Mr. T looks decent. The soundly bits could use an accent color, I lean towards bronze or copper. A free if the arm houses child use another color.

My only real criticism is about the color scheme, because it's looks decidedly Christmasy.


----------



## ntaw (Jul 20, 2012)

Really digging the paint job Dave. If I were to humbly make a suggestion, I would do the green bits more like gems and add a bit of highlighting to them to make it look like there's some swirls of liquid or something going on.

I look forward to seeing more! k:


----------



## Zion (May 31, 2011)

Kreuger said:


> Mr. T looks decent. The soundly bits could use an accent color, I lean towards bronze or copper. A free if the arm houses child use another color.
> 
> My only real criticism is about the color scheme, because it's looks decidedly Christmasy.


Good point on the bits on the racks on it's back. I have no idea what you mean about the second sentence there though.

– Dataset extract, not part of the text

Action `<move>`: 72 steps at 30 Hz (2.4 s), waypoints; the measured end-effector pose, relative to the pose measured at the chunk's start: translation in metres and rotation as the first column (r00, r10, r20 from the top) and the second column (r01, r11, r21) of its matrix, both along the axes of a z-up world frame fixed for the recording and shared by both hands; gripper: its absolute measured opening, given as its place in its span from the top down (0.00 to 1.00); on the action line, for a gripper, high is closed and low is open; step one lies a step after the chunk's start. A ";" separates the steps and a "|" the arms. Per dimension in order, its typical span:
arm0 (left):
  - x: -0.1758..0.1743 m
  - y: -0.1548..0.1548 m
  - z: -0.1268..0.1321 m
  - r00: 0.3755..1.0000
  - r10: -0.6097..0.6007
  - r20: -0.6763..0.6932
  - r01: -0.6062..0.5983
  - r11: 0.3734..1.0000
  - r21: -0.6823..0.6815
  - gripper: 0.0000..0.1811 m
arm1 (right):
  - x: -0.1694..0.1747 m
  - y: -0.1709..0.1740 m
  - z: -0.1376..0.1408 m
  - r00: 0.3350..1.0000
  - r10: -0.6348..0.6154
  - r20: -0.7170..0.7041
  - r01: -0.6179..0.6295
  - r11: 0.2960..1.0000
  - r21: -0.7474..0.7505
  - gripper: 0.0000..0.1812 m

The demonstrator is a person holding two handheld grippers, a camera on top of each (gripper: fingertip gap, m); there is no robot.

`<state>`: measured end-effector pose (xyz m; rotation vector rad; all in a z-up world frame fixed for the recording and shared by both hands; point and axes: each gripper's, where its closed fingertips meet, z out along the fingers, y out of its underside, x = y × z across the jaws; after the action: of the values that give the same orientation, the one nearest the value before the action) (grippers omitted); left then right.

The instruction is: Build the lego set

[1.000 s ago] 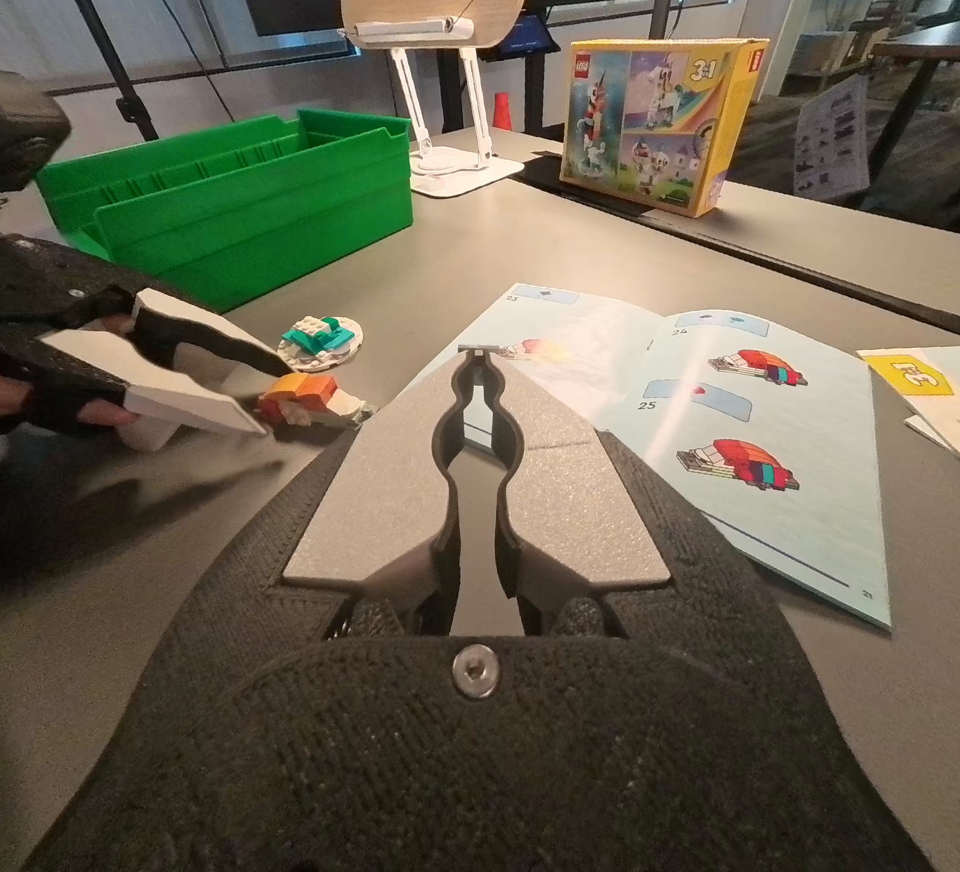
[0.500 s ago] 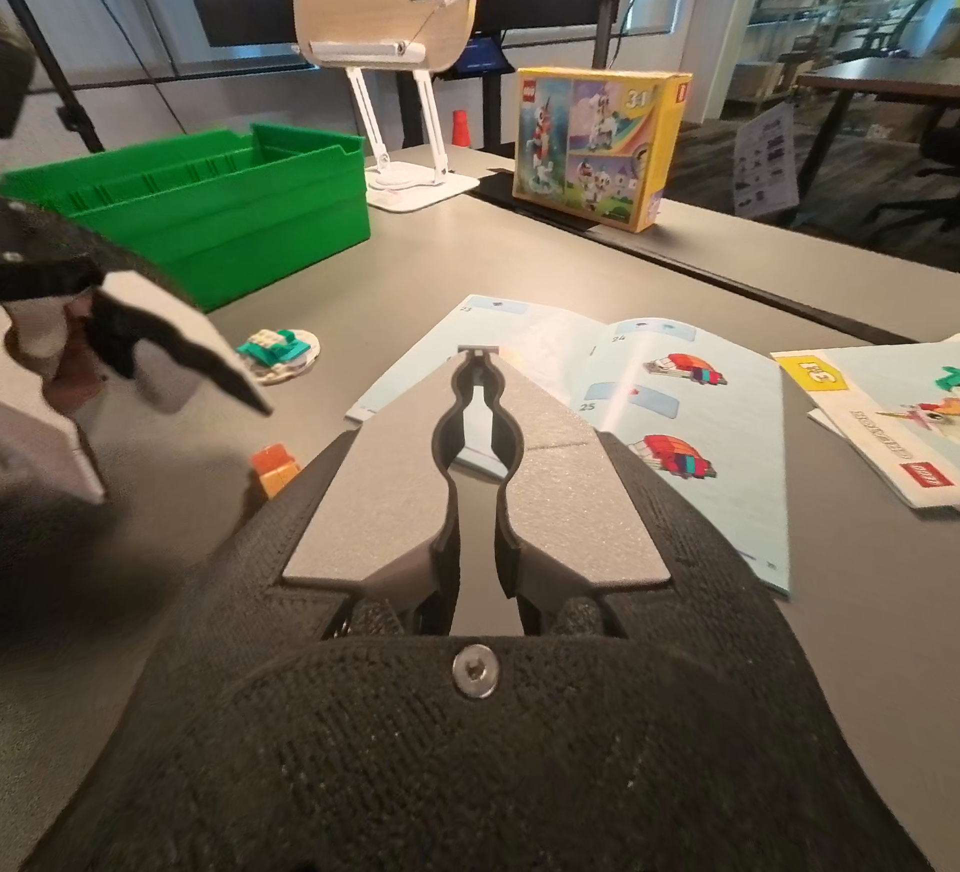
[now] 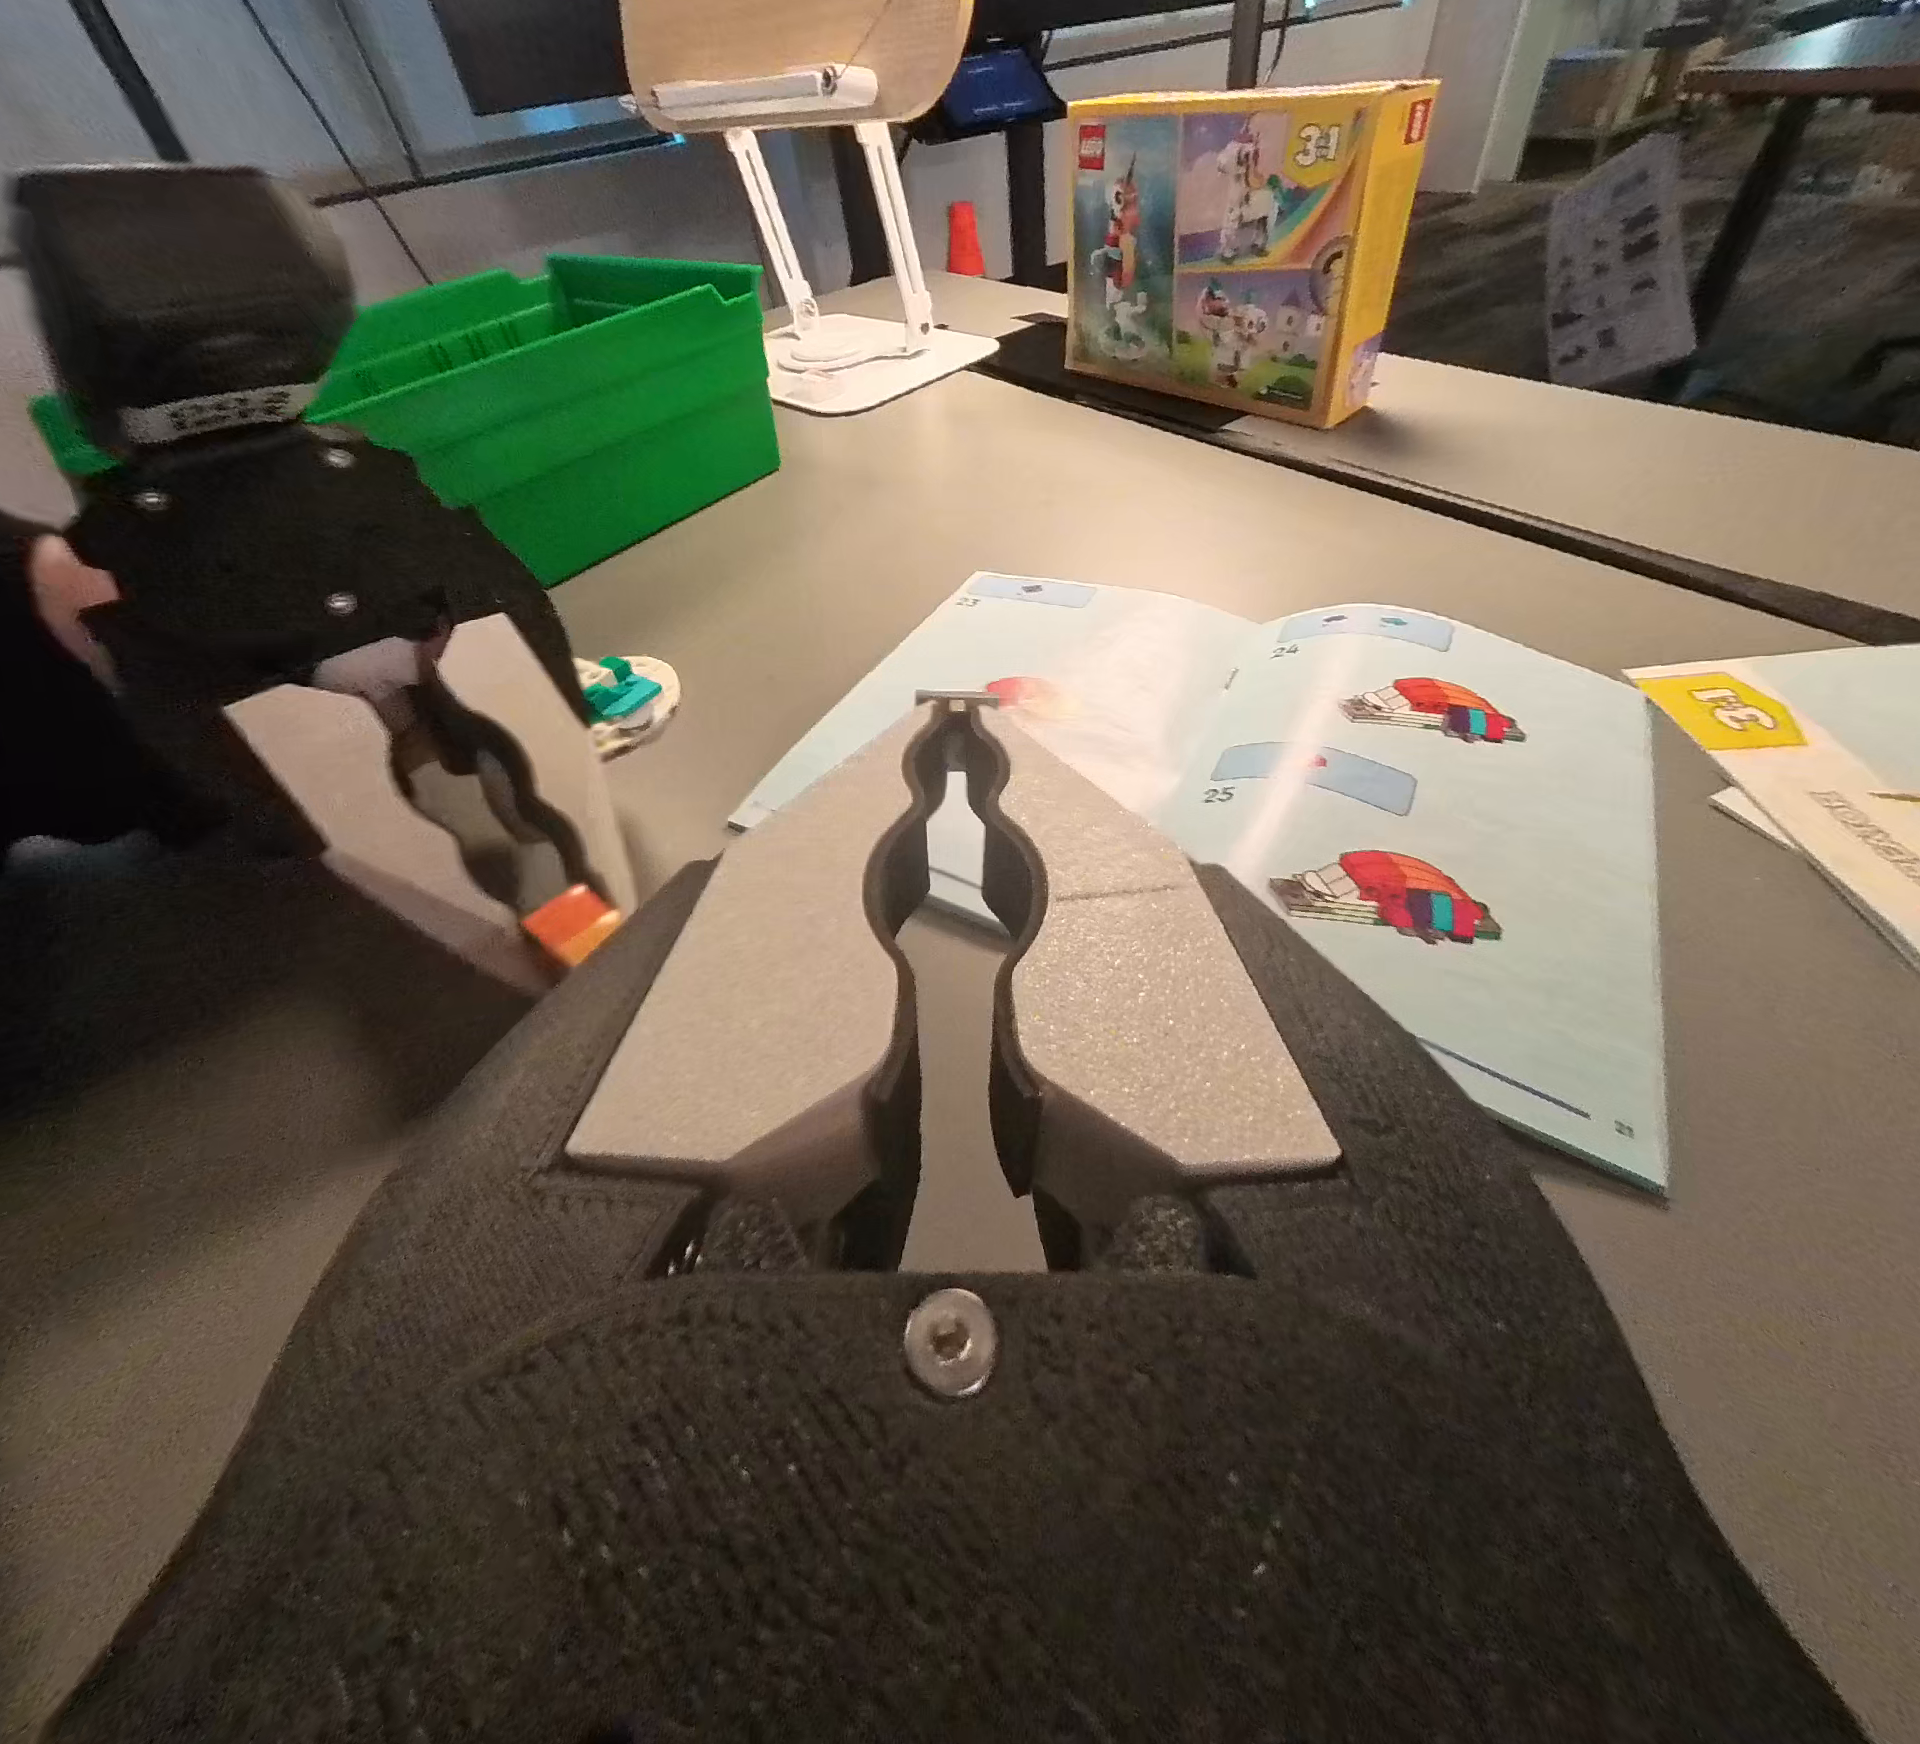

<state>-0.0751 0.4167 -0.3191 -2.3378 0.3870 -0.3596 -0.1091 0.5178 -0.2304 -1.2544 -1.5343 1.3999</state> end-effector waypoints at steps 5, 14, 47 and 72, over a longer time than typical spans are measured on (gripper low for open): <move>0.002 0.004 0.015 0.894 0.324 0.310 -0.319 0.945 -0.069 0.92 | 0.003 -0.013 0.004 0.999 0.043 0.029 -0.042 0.999 -0.013 1.00; 0.032 0.010 0.033 0.404 0.457 0.792 -0.509 0.832 -0.221 0.92 | 0.013 -0.045 0.019 0.989 0.129 0.068 -0.135 0.987 0.084 1.00; 0.010 0.008 0.032 0.209 0.448 0.869 -0.585 0.769 -0.256 0.92 | 0.076 -0.024 -0.085 0.368 0.418 0.830 -0.680 -0.488 0.547 1.00; 0.014 0.008 0.036 0.187 0.410 0.893 -0.539 0.802 -0.255 0.92 | 0.091 -0.023 -0.088 0.815 -0.123 0.566 -0.009 0.974 0.225 0.88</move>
<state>-0.0607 0.4247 -0.2826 -1.5886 -0.8861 -1.2138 -0.0178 0.4948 -0.3179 -1.6615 -1.9649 0.8010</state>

As for coming off "Christmasy", I didn't think the bright green would give that impression. I've got an alternate idea I can use instead though involving some blues though that might work better.



ntaw said:


> Really digging the paint job Dave. If I were to humbly make a suggestion, I would do the green bits more like gems and add a bit of highlighting to them to make it look like there's some swirls of liquid or something going on.
> 
> I look forward to seeing more! k:


I'm not Dave though. :shok:

Confusions aside, I'm not really sure how to make the vials more liquidy or gem-like. I'll have to look into that I guess.


----------



## ntaw (Jul 20, 2012)

Zion said:


> I'm not Dave though.


WOW. My apologies Zion, I don't even know what to say. I got my threads confused I guess :blush:

With regards to the liquid/gem-like stuff, I've always just kind of painted up one edge to a very thin white then used a wash of the base colour to bring it all together. I think my best example is the lenses above the lascannons on this dreadnought:


----------



## Zion (May 31, 2011)

ntaw said:


> WOW. My apologies Zion, I don't even know what to say. I got my threads confused I guess :blush:


No biggie, just confused me for second was all.



ntaw said:


> With regards to the liquid/gem-like stuff, I've always just kind of painted up one edge to a very thin white then used a wash of the base colour to bring it all together. I think my best example is the lenses above the lascannons on this dreadnought:


Yeah, I see what you mean. I don't know how well that'd work on a cylinder though. I'm going to poke around and see what I can find. At the very least i'm looking at changing the color so I'll make it a two-fer then.


----------



## Kreuger (Aug 30, 2010)

Sorry Zion, that second sentence is the result of auto-correct when responding from my mobile. That should have read "the metal parts could use another accent color."


----------



## Mossy Toes (Jun 8, 2009)

A much lighter set of colors than most Dark Eldar armies I see. I look forward to seeing how the army progresses.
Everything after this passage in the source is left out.